Matt Vogler

Profile
- Position: Quarterback

Personal information
- Born: September 25, 1969 (age 56)
- Listed height: 6 ft 3 in (1.91 m)
- Listed weight: 210 lb (95 kg)

Career information
- High school: Robinson (Tampa, Florida)
- College: Texas Christian

Career history
- Massachusetts Marauders (1994); Miami Hooters (1995);

Career AFL statistics
- Comp. / Att.: 15 / 26
- Passing yards: 114
- TD–INT: 0–0
- QB rating: 68.43
- Stats at ArenaFan.com

= Matt Vogler =

American football player (born 1969)

Matt Vogler (born September 25, 1969) is an American former professional football quarterback who played two seasons in the Arena Football League with the Massachusetts Marauders and Miami Hooters.

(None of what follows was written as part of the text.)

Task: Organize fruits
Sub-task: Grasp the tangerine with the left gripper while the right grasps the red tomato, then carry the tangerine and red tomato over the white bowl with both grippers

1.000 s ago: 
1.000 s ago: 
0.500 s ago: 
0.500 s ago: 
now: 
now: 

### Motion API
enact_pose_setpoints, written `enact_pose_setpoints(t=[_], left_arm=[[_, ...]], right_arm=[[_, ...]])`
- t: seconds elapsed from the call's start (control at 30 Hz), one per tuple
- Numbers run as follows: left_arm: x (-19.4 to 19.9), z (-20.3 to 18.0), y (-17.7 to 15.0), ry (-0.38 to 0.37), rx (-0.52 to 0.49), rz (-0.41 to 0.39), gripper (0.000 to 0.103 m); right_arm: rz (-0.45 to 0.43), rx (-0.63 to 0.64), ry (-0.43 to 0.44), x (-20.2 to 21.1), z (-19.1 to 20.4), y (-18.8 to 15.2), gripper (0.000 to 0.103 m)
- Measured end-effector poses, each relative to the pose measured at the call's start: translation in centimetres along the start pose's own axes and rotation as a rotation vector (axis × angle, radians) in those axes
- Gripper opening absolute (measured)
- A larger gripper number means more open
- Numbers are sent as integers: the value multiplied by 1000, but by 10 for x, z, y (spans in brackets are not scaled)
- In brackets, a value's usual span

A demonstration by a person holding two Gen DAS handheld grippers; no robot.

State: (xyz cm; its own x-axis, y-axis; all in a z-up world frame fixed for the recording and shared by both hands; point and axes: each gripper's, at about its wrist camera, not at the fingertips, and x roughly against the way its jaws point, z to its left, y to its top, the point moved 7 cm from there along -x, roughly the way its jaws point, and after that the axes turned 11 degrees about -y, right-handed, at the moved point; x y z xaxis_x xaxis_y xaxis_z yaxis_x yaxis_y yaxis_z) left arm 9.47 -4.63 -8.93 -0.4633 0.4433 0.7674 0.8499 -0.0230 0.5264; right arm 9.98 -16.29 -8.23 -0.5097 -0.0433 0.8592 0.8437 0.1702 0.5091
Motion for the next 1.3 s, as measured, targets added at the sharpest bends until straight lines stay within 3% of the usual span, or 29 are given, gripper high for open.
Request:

He played college football at Auburn University and Texas Christian University.

==Early life==
Vogler first played high school football at A. P. Leto High School in Tampa, Florida before transferring to play at Thomas Richard Robinson High School in Tampa. He was an All County All Suncoast selection as a senior. He threw for a school record 2,817 yards and broke the record for touchdowns in a season with 23. Vogler's 281.7 yard per game average was second best in the nation in 1986 and fourth best in state history at that time.

==College career==
Vogler first played college football for the Auburn Tigers.

Vogler transferred to play for the TCU Horned Frogs. He threw for an NCAA Division I record 690 yards in a game in 1990.

==Professional career==
Vogler played for the Massachusetts Marauders in 1994.

Vogler played for the Miami Hooters in 1995.